Data extract:
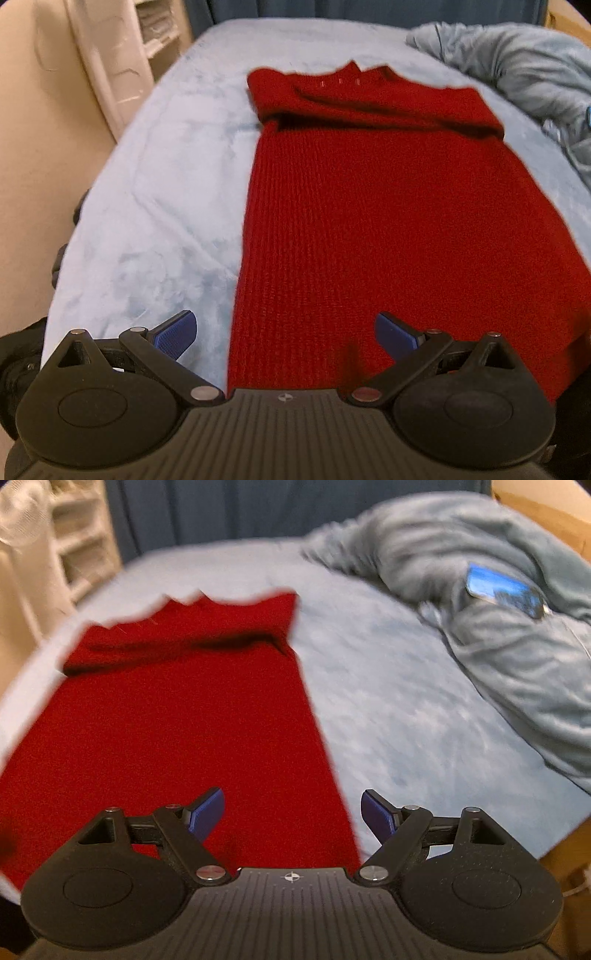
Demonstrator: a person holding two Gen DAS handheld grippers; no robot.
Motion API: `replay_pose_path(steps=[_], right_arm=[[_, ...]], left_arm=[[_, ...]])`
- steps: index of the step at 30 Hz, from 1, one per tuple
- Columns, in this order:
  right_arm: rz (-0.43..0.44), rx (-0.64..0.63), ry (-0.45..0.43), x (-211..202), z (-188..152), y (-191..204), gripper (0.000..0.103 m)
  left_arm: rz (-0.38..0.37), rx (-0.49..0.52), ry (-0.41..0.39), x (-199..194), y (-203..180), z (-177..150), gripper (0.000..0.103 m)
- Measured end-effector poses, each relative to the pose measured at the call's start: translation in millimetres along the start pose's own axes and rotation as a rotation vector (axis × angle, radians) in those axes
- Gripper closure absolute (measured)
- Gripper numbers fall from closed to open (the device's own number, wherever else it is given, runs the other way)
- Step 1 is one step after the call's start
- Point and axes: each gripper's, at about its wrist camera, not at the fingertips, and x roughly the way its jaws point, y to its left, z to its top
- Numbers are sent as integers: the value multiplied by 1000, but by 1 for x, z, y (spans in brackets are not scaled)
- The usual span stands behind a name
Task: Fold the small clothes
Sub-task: 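Move both grippers toward the cardigan hem, then grasp the hem with both grippers and lift it toward the collar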
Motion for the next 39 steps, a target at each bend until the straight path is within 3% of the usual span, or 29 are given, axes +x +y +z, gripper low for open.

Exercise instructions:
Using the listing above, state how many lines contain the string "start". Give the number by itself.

Problem solution:
2